**ACTION ITEM**
Take the data below and copy exactly the lines starting at the one with "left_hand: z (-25" and finishing at the one with "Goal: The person", both included.

**AVAILABLE DATA**

☆ ☆ ☆ ☆ ☆ ☆ ☆

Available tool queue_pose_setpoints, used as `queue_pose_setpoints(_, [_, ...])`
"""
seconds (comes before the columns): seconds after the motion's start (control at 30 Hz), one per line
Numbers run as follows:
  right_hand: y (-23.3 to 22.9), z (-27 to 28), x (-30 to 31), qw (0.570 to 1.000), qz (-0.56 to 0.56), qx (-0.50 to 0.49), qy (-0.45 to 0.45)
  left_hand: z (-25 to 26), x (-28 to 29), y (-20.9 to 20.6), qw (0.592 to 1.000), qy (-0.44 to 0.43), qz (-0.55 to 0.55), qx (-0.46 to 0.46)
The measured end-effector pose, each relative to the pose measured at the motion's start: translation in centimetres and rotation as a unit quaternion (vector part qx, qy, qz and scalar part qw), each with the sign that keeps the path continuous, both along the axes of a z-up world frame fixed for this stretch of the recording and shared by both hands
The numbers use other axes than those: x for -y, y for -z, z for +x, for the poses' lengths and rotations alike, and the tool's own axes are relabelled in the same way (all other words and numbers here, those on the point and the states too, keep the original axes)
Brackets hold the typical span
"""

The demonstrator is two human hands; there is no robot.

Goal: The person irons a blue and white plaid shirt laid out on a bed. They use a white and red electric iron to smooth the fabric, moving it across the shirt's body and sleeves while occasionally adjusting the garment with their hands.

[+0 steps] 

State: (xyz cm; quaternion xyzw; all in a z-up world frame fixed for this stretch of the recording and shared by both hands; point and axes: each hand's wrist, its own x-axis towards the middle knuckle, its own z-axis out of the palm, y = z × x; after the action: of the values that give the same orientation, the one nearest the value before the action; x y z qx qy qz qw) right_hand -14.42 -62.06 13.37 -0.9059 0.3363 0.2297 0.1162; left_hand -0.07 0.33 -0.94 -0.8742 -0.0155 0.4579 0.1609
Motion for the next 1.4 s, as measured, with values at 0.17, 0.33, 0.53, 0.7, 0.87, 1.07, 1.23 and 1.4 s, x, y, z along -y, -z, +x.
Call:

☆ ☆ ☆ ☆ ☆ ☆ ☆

**TASK SOLUTION**
  left_hand: z (-25 to 26), x (-28 to 29), y (-20.9 to 20.6), qw (0.592 to 1.000), qy (-0.44 to 0.43), qz (-0.55 to 0.55), qx (-0.46 to 0.46)
The measured end-effector pose, each relative to the pose measured at the motion's start: translation in centimetres and rotation as a unit quaternion (vector part qx, qy, qz and scalar part qw), each with the sign that keeps the path continuous, both along the axes of a z-up world frame fixed for this stretch of the recording and shared by both hands
The numbers use other axes than those: x for -y, y for -z, z for +x, for the poses' lengths and rotations alike, and the tool's own axes are relabelled in the same way (all other words and numbers here, those on the point and the states too, keep the original axes)
Brackets hold the typical span
"""

The demonstrator is two human hands; there is no robot.

Goal: The person irons a blue and white plaid shirt laid out on a bed. They use a white and red electric iron to smooth the fabric, moving it across the shirt's body and sleeves while occasionally adjusting the garment with their hands.

The work on this exercise is now complete.